# Description of the task
The expected answer is the complete listing, reproduced character for character.

*** Opening Data provided ***

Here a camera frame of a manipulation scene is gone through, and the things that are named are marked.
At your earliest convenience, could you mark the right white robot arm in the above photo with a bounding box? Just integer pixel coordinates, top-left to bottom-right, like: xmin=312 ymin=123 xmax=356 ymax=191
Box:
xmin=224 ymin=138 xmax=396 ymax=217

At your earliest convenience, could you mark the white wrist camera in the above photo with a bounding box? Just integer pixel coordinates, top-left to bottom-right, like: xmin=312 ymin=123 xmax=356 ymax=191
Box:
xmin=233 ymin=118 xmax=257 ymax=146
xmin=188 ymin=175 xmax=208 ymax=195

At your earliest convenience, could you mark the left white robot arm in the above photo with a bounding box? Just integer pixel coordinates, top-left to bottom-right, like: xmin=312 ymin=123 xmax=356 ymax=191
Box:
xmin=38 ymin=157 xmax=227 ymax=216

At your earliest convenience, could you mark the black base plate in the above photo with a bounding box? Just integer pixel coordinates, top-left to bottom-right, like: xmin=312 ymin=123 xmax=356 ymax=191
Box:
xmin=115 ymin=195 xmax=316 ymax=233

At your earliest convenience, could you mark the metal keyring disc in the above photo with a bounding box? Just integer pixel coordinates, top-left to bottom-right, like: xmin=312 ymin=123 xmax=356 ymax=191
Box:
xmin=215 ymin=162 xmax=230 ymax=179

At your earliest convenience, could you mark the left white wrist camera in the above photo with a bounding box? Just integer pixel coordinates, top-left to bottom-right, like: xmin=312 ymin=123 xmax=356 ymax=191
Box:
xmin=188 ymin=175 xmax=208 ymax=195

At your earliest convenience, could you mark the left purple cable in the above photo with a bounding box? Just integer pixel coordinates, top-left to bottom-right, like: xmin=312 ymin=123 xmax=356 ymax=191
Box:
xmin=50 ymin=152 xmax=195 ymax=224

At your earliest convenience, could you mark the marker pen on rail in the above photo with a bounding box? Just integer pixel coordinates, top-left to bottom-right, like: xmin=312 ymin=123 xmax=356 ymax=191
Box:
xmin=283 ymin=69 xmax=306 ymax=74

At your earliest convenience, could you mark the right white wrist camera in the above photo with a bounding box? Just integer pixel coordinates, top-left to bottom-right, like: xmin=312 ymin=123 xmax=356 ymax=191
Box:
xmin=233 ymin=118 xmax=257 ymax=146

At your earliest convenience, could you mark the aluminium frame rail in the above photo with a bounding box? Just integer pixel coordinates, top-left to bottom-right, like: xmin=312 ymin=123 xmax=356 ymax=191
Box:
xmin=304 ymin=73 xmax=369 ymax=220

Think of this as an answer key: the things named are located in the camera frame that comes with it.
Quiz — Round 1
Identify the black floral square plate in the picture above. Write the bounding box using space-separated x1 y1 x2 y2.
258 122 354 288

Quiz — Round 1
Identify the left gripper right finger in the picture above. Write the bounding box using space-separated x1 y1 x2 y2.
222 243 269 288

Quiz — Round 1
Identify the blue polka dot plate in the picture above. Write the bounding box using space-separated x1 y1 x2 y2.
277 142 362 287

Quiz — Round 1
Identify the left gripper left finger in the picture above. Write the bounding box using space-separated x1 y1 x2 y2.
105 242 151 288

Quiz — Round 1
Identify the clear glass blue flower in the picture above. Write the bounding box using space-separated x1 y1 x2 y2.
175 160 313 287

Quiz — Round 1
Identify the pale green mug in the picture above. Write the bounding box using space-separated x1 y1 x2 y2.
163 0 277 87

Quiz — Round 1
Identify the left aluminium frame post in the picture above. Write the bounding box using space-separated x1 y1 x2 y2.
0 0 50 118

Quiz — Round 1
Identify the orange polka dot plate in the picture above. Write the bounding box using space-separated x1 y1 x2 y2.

*** Closing Data provided ***

# Written response
Here a camera frame of a manipulation scene is gone through, and the things that are named are marked.
At your earliest convenience, could you mark the right white robot arm in the above photo with a bounding box? Just integer pixel coordinates, top-left to bottom-right, like: xmin=312 ymin=123 xmax=356 ymax=191
Box:
xmin=224 ymin=138 xmax=396 ymax=217

At your earliest convenience, could you mark the white wrist camera in the above photo with a bounding box? Just integer pixel coordinates, top-left to bottom-right, like: xmin=312 ymin=123 xmax=356 ymax=191
Box:
xmin=233 ymin=118 xmax=257 ymax=146
xmin=188 ymin=175 xmax=208 ymax=195

At your earliest convenience, could you mark the left white robot arm in the above photo with a bounding box? Just integer pixel coordinates, top-left to bottom-right, like: xmin=312 ymin=123 xmax=356 ymax=191
Box:
xmin=38 ymin=157 xmax=227 ymax=216

At your earliest convenience, could you mark the black base plate in the above photo with a bounding box? Just integer pixel coordinates, top-left to bottom-right, like: xmin=312 ymin=123 xmax=356 ymax=191
Box:
xmin=115 ymin=195 xmax=316 ymax=233

At your earliest convenience, could you mark the metal keyring disc in the above photo with a bounding box? Just integer pixel coordinates, top-left to bottom-right, like: xmin=312 ymin=123 xmax=356 ymax=191
Box:
xmin=215 ymin=162 xmax=230 ymax=179

At your earliest convenience, could you mark the left white wrist camera in the above photo with a bounding box? Just integer pixel coordinates, top-left to bottom-right, like: xmin=312 ymin=123 xmax=356 ymax=191
Box:
xmin=188 ymin=175 xmax=208 ymax=195

At your earliest convenience, could you mark the left purple cable in the above photo with a bounding box? Just integer pixel coordinates, top-left to bottom-right, like: xmin=312 ymin=123 xmax=356 ymax=191
Box:
xmin=50 ymin=152 xmax=195 ymax=224

At your earliest convenience, could you mark the marker pen on rail in the above photo with a bounding box? Just integer pixel coordinates, top-left to bottom-right, like: xmin=312 ymin=123 xmax=356 ymax=191
Box:
xmin=283 ymin=69 xmax=306 ymax=74

At your earliest convenience, could you mark the right white wrist camera in the above photo with a bounding box? Just integer pixel coordinates, top-left to bottom-right, like: xmin=312 ymin=123 xmax=356 ymax=191
Box:
xmin=233 ymin=118 xmax=257 ymax=146

At your earliest convenience, could you mark the aluminium frame rail in the above photo with a bounding box? Just integer pixel coordinates, top-left to bottom-right, like: xmin=312 ymin=123 xmax=356 ymax=191
Box:
xmin=304 ymin=73 xmax=369 ymax=220

Think of this as an answer key: the things named are located in the camera frame that comes with it.
Quiz — Round 1
Identify the black floral square plate in the picture above. Write the bounding box using space-separated x1 y1 x2 y2.
258 122 354 288

Quiz — Round 1
Identify the left gripper right finger in the picture above. Write the bounding box using space-separated x1 y1 x2 y2.
222 243 269 288

Quiz — Round 1
Identify the blue polka dot plate in the picture above. Write the bounding box using space-separated x1 y1 x2 y2.
277 142 362 287

Quiz — Round 1
Identify the left gripper left finger in the picture above. Write the bounding box using space-separated x1 y1 x2 y2.
105 242 151 288

Quiz — Round 1
Identify the clear glass blue flower in the picture above. Write the bounding box using space-separated x1 y1 x2 y2.
175 160 313 287

Quiz — Round 1
Identify the pale green mug in the picture above. Write the bounding box using space-separated x1 y1 x2 y2.
163 0 277 87

Quiz — Round 1
Identify the left aluminium frame post in the picture above. Write the bounding box using space-separated x1 y1 x2 y2.
0 0 50 118

Quiz — Round 1
Identify the orange polka dot plate in the picture above. Write the bounding box using space-separated x1 y1 x2 y2.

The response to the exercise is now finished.